Alternatively, depending on how densely planted the area is, you might consider temporarily moving the desired plants to another bed and applying weed killer to the entire area, carefully adhering to package instructions, then returning the plants to their homes at the end of the season. If you decide to go that route, be very careful not to move any chameleon roots with them. Good luck!

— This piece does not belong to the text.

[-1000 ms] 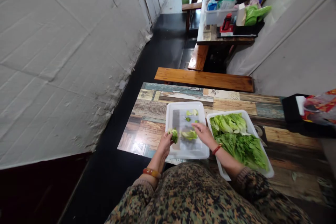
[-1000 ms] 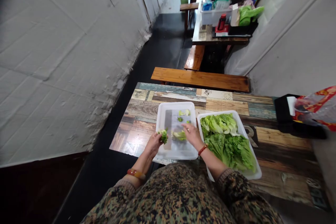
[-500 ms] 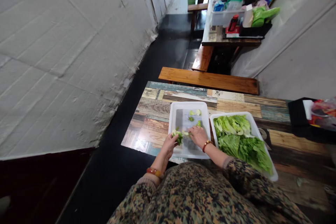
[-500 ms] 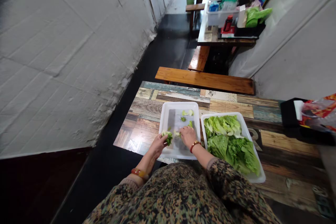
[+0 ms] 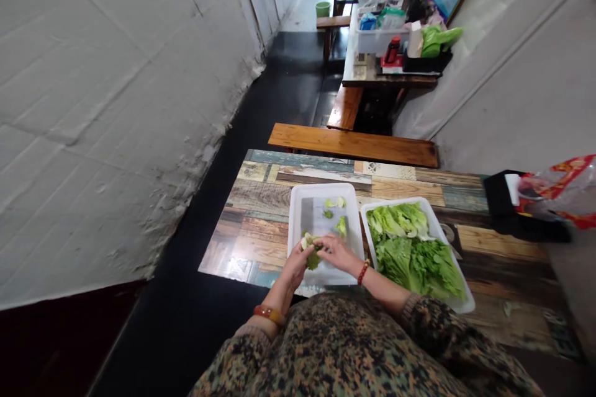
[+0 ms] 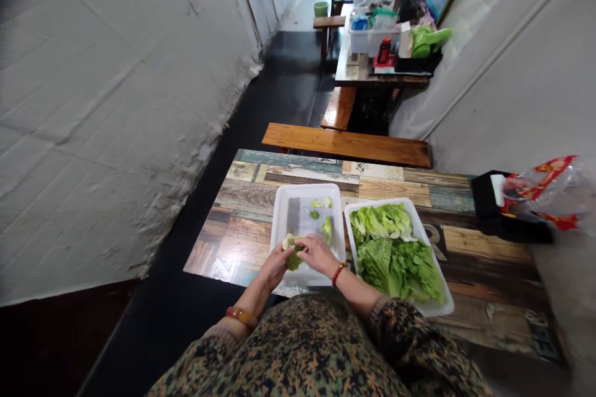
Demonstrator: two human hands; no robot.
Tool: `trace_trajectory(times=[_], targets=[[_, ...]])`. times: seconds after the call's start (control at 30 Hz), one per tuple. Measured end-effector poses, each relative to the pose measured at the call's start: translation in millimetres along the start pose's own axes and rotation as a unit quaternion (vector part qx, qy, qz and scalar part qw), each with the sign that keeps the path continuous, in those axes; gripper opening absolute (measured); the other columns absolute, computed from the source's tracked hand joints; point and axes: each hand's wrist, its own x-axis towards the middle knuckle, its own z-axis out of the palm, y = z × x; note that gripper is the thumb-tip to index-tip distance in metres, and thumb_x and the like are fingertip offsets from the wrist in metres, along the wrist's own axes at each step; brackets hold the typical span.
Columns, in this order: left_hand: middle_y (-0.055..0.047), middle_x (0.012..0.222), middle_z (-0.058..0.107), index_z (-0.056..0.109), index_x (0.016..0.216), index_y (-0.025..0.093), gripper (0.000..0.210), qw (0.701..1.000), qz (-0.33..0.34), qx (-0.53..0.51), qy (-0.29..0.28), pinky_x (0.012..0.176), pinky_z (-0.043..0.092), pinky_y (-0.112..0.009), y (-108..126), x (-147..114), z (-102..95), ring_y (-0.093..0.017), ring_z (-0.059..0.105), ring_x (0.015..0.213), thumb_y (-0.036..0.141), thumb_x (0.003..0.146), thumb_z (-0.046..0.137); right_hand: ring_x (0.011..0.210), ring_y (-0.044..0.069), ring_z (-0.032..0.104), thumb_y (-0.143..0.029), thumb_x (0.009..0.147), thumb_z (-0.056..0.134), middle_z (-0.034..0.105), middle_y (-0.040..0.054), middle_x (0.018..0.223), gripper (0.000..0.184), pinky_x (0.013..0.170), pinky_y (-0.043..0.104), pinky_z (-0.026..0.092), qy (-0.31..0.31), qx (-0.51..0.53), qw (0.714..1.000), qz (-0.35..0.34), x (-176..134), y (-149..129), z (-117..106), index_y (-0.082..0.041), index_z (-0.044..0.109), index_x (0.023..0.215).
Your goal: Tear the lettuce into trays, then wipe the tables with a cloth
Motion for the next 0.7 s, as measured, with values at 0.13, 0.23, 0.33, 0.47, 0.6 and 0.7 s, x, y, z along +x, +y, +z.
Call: trace_trajectory(times=[0.13, 0.23, 0.33, 0.47, 0.6, 0.7], targets=[[-0.003, 0.077, 0.069, 0.060, 0.102, 0.016, 0.054, 0.999, -0.004, -0.003, 0.038, 0.058, 0.049, -0.025, -2, 2, -13.7, -0.016, 0.063, 0.065, 0.036, 0.058, 0.082, 0.097, 0.019, 0.058, -0.014, 0.091, 0.046, 0.062, 0.0088, 0.113, 0.031, 0.091, 0.031, 0.044, 0.020, -0.196, 0.980, 0.032, 16, 21, -46, -0.018, 0.061, 0.118], [-0.003, 0.078, 0.069, 0.060, 0.103, 0.015, 0.054, 0.999, -0.009, -0.006, 0.042, 0.057, 0.049, -0.025, -3, 3, -14.3, -0.015, 0.063, 0.064, 0.035, 0.058, 0.082, 0.111, 0.024, 0.051, -0.010, 0.091, 0.044, 0.063, 0.0112, 0.115, 0.031, 0.095, 0.037, 0.038, -0.034, -0.334, 0.942, 0.015, 31, 29, -62, -0.018, 0.064, 0.112], [-0.003, 0.077, 0.069, 0.060, 0.103, 0.015, 0.054, 0.999, -0.015, -0.005, 0.044, 0.056, 0.048, -0.025, -3, 3, -11.8, -0.015, 0.062, 0.062, 0.034, 0.058, 0.083, 0.114, 0.028, 0.048, -0.008, 0.089, 0.045, 0.065, 0.0144, 0.109, 0.026, 0.096, 0.041, 0.035, -0.074, -0.355, 0.932, 0.005, 43, 32, -58, -0.016, 0.069, 0.095], [-0.003, 0.076, 0.069, 0.060, 0.101, 0.015, 0.053, 0.999, -0.019, -0.007, 0.044, 0.057, 0.048, -0.025, -3, 3, -11.4, -0.015, 0.063, 0.062, 0.035, 0.057, 0.083, 0.105, 0.028, 0.054, -0.003, 0.084, 0.048, 0.068, 0.0168, 0.093, 0.024, 0.093, 0.043, 0.034, -0.098, -0.348, 0.932, 0.013, 48, 34, -52, -0.012, 0.070, 0.080], [-0.003, 0.076, 0.069, 0.060, 0.099, 0.016, 0.050, 0.998, -0.024, -0.011, 0.048, 0.056, 0.047, -0.025, -3, 4, -13.1, -0.015, 0.063, 0.062, 0.037, 0.059, 0.082, 0.097, 0.025, 0.059, -0.011, 0.082, 0.055, 0.069, 0.0116, 0.093, 0.014, 0.087, 0.036, 0.038, -0.094, -0.297, 0.950, 0.013, 43, 32, -66, -0.015, 0.069, 0.085], [-0.003, 0.076, 0.068, 0.059, 0.096, 0.016, 0.049, 0.998, -0.030, -0.012, 0.050, 0.055, 0.047, -0.024, -3, 6, -12.1, -0.015, 0.062, 0.062, 0.039, 0.059, 0.083, 0.085, 0.017, 0.062, -0.023, 0.088, 0.053, 0.069, 0.0035, 0.090, 0.016, 0.074, 0.026, 0.041, -0.093, -0.235, 0.967, 0.009, 35, 30, -73, -0.019, 0.066, 0.096]])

DEAR JESSICA: I read your April 16 column on lesser celandine with great interest. I consider them flowers and have transferred them from the wild to my property over the past 20-plus years. Is there anything I can do to promote their growth? I have noticed that some of the oldest patches no longer have yellow flowers. In the newer areas where they have spread, the flowers are a vivid yellow. I have not mowed as of yet and will not until the yellow blooms are gone. What can I do to get the older plants to bloom again? — Elliot Zolin, Roslyn Heights

DEAR ELLIOT: Although considered a weed by some, many gardeners welcome the golden waves of spring color that lesser celandine brings to lawns and beds in March and April. Bright yellow buttercup flowers stand 2 to 6 inches above glossy green foliage during daylight, and close up for the night. The ephemeral perennial ground cover grows quickly, blooms and goes dormant during a two-month period, after which it disappears underground without a trace until next spring, when its roots send up new plants.

You seem to be familiar with them, but, still, I do need to warn you that lesser celandine is invasive and may eventually become a nuisance, or worse, as they will spread far and wide.

To encourage blooming, apply a water-soluble fertilizer that's high in phosphorus every two weeks during the growing season, and ensure plants get ample sunlight and water.